So this week I got myself a shiny new Macbook and it is, indeed, very, very shiny. That leaves me with two other, older macs to get rid of before I go home. One is my ibook, purchased a couple of years back, as a cheap refurb from a UK company. The other is a Mac Mini of similar vintage (mid-2000's). Both have served me extremely well, and the ibook has had at least two books written on it.

The Mac Mini, however, has been effectively gathering dust for the past two years, so it's time to sell it. The ibook is going to Emma's sister down south in Tainan (we're off down there tomorrow for a couple of days over Chinese New Year). As good as it's been, it was just starting to get a bit slow for running stuff like Scrivener, the writing software I've been addicted to the past couple of years. The Macbook is clearly an astonishing piece of kit. It's a refurb too, which I should maybe explain for the benefit of those who don't know.

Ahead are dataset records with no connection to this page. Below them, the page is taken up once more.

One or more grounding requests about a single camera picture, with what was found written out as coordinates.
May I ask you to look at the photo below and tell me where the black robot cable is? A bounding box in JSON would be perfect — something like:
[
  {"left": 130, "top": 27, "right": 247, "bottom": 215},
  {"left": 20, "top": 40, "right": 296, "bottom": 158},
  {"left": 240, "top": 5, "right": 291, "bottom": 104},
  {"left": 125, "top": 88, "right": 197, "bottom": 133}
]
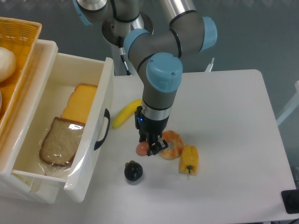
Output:
[{"left": 118, "top": 35, "right": 132, "bottom": 76}]

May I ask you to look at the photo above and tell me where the open white drawer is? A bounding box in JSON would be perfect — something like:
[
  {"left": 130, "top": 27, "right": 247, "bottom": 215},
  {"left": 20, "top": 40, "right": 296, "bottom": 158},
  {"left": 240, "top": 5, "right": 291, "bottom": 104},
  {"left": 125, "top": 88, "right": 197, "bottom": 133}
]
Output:
[{"left": 12, "top": 54, "right": 114, "bottom": 203}]

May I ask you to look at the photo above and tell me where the orange toy shrimp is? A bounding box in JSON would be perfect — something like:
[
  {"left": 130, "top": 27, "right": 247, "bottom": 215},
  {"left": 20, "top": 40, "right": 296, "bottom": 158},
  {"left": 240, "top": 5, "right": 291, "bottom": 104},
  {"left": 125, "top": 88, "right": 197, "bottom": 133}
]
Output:
[{"left": 159, "top": 130, "right": 184, "bottom": 160}]

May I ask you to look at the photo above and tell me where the white bun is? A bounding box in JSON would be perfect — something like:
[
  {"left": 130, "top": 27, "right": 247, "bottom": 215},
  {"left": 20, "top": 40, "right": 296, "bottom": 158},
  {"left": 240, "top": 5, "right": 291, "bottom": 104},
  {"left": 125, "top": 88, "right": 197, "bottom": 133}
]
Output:
[{"left": 0, "top": 47, "right": 16, "bottom": 82}]

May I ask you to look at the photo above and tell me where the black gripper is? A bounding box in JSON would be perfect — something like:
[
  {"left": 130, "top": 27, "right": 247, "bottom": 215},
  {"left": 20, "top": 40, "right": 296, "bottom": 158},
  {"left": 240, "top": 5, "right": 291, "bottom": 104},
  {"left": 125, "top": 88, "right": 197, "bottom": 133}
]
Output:
[{"left": 135, "top": 106, "right": 169, "bottom": 156}]

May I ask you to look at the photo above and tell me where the brown toy bread slice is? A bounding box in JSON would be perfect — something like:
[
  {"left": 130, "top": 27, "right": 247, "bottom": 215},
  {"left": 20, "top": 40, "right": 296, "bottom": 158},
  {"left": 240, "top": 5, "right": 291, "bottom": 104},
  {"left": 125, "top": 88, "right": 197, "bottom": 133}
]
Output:
[{"left": 39, "top": 117, "right": 85, "bottom": 167}]

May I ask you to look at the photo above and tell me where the white frame at right edge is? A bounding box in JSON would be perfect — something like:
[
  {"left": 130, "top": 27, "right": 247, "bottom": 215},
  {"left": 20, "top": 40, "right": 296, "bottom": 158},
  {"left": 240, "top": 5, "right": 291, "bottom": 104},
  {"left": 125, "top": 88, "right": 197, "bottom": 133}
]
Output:
[{"left": 276, "top": 81, "right": 299, "bottom": 126}]

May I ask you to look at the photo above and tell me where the yellow toy bell pepper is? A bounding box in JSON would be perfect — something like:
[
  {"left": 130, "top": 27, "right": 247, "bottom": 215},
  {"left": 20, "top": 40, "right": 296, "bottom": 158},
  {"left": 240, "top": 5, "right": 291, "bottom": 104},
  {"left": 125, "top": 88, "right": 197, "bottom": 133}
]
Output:
[{"left": 179, "top": 145, "right": 199, "bottom": 175}]

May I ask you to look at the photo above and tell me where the yellow wicker basket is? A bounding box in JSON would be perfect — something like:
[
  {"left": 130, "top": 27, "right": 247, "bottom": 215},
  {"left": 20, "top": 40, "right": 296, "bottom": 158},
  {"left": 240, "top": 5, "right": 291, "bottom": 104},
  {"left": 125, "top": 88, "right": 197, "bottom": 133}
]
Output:
[{"left": 0, "top": 17, "right": 42, "bottom": 133}]

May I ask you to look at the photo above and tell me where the white drawer cabinet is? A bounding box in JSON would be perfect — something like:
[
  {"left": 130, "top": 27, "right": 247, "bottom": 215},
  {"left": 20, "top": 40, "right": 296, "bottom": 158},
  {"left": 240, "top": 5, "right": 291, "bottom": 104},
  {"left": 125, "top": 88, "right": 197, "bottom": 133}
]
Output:
[{"left": 0, "top": 40, "right": 58, "bottom": 201}]

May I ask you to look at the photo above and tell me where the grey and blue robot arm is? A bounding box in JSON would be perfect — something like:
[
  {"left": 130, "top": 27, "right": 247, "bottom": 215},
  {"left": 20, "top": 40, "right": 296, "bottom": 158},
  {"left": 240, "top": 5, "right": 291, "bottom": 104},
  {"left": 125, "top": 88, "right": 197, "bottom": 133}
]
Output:
[{"left": 73, "top": 0, "right": 217, "bottom": 156}]

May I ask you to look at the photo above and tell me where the dark purple toy mangosteen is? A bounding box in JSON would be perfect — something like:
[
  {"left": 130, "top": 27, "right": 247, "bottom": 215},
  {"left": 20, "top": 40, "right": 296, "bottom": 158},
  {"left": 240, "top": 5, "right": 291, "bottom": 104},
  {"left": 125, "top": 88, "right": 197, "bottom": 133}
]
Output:
[{"left": 124, "top": 161, "right": 143, "bottom": 182}]

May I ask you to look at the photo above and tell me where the orange toy cheese slice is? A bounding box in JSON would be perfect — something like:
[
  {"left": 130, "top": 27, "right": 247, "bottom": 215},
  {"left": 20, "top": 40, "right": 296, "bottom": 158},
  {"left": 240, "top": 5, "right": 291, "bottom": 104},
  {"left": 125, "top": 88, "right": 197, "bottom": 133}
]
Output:
[{"left": 60, "top": 84, "right": 97, "bottom": 124}]

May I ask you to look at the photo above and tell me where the yellow toy banana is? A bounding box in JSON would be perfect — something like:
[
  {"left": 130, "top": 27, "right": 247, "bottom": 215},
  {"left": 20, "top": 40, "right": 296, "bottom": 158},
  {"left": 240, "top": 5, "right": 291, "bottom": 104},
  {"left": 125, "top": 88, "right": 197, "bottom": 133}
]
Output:
[{"left": 112, "top": 98, "right": 142, "bottom": 128}]

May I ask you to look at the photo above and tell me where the black device at table corner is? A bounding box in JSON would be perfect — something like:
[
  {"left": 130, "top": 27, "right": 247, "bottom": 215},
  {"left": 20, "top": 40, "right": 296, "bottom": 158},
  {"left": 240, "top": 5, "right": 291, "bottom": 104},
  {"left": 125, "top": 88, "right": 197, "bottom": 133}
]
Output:
[{"left": 281, "top": 189, "right": 299, "bottom": 214}]

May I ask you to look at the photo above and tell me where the black drawer handle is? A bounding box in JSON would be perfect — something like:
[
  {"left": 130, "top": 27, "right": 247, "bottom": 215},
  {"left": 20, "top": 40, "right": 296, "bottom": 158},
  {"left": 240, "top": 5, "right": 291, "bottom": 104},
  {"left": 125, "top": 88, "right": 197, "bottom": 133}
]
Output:
[{"left": 94, "top": 108, "right": 111, "bottom": 151}]

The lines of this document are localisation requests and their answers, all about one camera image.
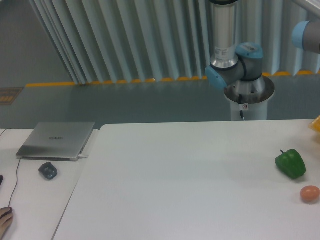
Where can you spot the silver closed laptop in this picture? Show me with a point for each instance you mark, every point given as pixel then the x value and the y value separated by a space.
pixel 60 141

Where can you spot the person's hand on mouse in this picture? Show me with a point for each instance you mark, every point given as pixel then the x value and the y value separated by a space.
pixel 6 219

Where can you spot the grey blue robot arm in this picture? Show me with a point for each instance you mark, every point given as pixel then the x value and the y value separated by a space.
pixel 232 62

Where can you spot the white laptop plug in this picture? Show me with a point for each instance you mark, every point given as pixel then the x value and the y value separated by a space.
pixel 83 156

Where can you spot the green bell pepper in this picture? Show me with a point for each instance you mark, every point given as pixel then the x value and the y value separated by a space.
pixel 291 164

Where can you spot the orange round fruit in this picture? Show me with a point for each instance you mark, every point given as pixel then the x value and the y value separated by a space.
pixel 310 194

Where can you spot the yellow basket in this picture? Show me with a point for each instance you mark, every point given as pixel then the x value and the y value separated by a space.
pixel 315 125

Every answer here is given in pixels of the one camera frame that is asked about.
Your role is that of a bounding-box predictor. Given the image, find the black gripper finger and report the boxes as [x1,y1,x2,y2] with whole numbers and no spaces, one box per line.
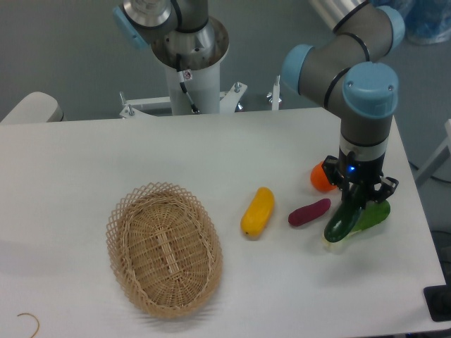
[322,155,351,201]
[359,175,399,210]

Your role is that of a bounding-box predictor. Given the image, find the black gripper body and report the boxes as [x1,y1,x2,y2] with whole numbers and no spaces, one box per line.
[338,154,385,197]

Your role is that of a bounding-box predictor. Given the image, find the green cucumber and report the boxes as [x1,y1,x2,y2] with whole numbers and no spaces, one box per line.
[323,184,367,243]

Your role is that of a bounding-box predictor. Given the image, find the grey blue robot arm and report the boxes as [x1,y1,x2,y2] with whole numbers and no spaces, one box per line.
[113,1,404,203]

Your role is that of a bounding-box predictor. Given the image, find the woven wicker basket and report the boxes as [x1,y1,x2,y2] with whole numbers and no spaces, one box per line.
[106,182,223,319]

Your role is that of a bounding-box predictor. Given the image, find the orange tangerine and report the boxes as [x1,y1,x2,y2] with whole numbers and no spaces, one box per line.
[310,162,337,193]

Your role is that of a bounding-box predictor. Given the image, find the green bok choy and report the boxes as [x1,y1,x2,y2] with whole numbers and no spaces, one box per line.
[322,201,391,251]

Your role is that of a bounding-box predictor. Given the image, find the purple sweet potato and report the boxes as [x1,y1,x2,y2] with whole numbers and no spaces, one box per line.
[288,198,331,227]

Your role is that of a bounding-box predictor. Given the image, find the black device at edge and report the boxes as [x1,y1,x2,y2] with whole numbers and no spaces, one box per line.
[424,285,450,322]

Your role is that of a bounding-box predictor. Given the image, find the blue plastic bag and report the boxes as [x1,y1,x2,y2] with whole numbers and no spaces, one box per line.
[400,0,450,45]

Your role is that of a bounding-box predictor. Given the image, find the white chair armrest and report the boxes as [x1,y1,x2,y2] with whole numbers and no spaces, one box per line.
[1,92,66,125]

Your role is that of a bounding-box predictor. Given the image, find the tan rubber band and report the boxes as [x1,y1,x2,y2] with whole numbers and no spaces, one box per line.
[16,312,41,336]

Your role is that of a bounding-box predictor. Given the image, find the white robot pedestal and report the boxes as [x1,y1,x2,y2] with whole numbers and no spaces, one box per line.
[151,17,229,115]

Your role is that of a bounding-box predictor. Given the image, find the white metal frame bracket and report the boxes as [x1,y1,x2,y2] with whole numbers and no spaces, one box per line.
[119,75,283,119]

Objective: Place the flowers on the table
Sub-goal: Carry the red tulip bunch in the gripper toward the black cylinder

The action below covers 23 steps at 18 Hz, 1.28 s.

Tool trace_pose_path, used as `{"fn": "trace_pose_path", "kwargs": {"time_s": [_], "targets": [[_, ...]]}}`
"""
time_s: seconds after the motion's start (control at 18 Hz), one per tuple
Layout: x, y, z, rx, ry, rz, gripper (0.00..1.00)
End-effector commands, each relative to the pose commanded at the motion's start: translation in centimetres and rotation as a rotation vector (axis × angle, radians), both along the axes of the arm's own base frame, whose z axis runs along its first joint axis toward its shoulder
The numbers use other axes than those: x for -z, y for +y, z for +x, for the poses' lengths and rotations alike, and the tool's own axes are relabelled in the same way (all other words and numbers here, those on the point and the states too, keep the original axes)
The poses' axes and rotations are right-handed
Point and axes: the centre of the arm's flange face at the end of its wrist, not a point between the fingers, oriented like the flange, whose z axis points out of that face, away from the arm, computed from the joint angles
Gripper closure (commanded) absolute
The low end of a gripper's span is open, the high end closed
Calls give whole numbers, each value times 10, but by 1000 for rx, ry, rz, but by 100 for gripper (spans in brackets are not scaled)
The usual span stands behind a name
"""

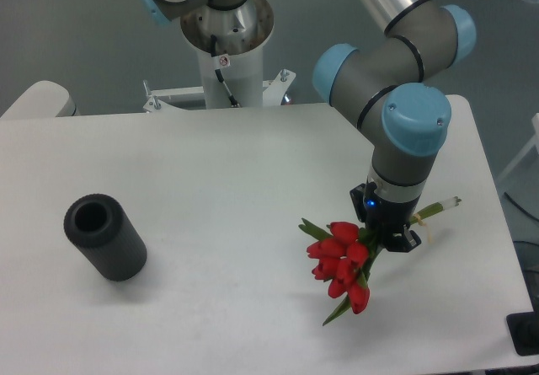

When a computer is sold to someone and turns out to have any kind of problem, it goes back to Apple. I believe they also have a 'cooling off' period for their machines by which you can return them within 14 days if you change your mind. The point is, that if there is a problem, it's usually something very minor, like a faulty battery. All they need to do is swap it out and the machine is quite literally as good as new.

Except none of these machines can be sold as legally new items, so they're sold as 'refurbs'. They also go through a testing process a second time. Now, in the States, where Apple is based, Macbooks of the type I have go for $1000 (£600 or thereabouts). In the UK, they're about £800. Here in Taiwan, it works out at about £700. So given that I got the equivalent of £100 off the cost of a locally-purchased machine, that's a saving of £200 over the UK Apple stores.

Which is nice. Especially when you consider that it's a tax-deductible work expense. And OMG, it plays full-screen HD-quality streaming video...!

But of course I'm much too busy writing to bother with all that. Of course.